Many people do yes. It may seem old-fashioned but when I load a web page I
don't want to sit looking at a 'loading' message or a progress bar before I
even see the content as json is turned into html, and I'd rather all the logic
was server side and a flat page was served to a web client (browser).

I don't agree doing rendering server-side necessarily means a significant
performance cost, or is harder to maintain or slower to develop, why do you
think that is the case? Caching and a server-side framework can make things
far faster and easier, depending on what you are doing, and raw speed of
rendering is not often an issue nowadays anyway.

I'm not sure what the test you pointed to there was showing, because using Go
to output json could be done with a framework too by just bypassing the
framework, in _exactly_ the same way.

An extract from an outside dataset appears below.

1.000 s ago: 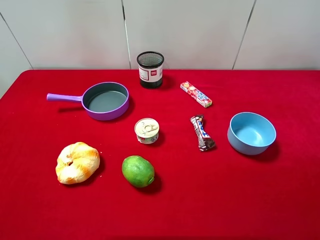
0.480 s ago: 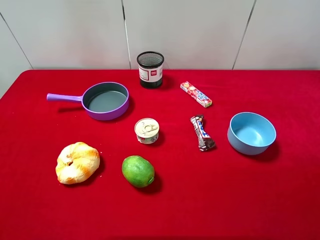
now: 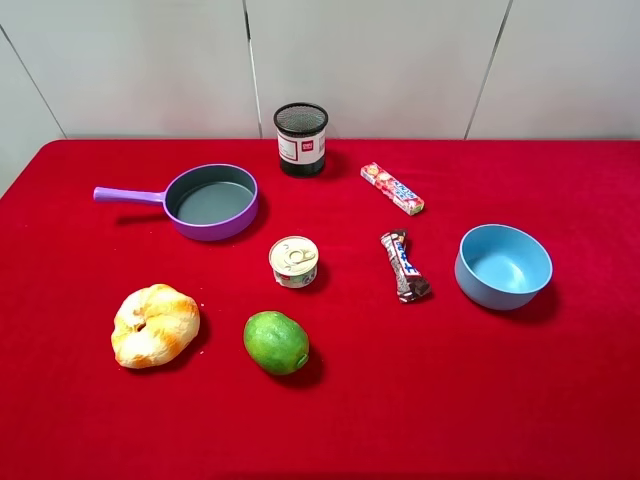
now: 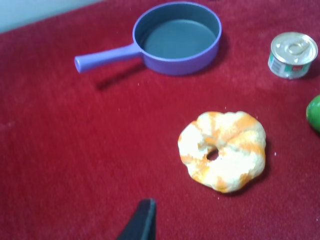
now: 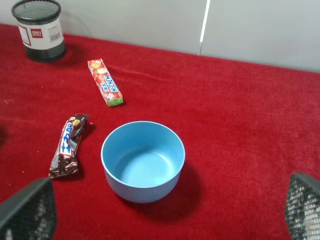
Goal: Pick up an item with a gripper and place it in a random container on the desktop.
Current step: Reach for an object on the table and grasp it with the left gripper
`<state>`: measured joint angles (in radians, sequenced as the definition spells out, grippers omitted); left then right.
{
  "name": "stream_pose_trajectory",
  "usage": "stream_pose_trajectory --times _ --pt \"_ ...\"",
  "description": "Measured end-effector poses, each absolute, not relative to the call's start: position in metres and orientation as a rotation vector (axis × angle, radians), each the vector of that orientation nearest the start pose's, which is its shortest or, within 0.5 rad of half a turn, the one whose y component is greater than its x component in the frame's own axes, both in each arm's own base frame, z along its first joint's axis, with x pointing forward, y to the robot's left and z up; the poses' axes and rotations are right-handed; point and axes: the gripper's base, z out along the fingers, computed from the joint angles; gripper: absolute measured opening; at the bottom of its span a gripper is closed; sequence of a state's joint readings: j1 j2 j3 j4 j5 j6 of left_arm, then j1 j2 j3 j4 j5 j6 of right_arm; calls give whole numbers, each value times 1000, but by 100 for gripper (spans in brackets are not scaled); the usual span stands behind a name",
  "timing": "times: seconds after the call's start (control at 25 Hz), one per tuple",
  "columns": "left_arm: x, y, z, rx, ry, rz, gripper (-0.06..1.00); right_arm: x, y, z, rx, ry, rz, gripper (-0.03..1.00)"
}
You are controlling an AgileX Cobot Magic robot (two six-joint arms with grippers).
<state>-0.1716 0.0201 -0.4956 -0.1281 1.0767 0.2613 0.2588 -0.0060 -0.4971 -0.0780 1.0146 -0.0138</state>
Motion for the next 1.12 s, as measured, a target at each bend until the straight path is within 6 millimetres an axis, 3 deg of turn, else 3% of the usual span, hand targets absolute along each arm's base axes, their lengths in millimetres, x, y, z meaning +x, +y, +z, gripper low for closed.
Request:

It hardly seems a relevant test, and
there were other issues in those tests when I looked at them previously - like
comparing wildcard routes in one test to hard coded ones in another. Comparing
bare JSON production with go to JSON production with webgo (do people use
webgo?) is hardly very useful or a fair comparison. It would be trivial to
make those equal in speed and I suspect the diff will just be down to
different routing and/or template rendering. In addition, I don't want clients
to see JSON, so the rendering speed of that is pretty irrelevant, what matters
to most people is when html finishes rendering.

It would be interesting to hear the reasons behind the string of assertions in
your penultimate sentence, are you sure all types of app would benefit equally
from your approach? Can you describe the advantages as you see them to this
approach?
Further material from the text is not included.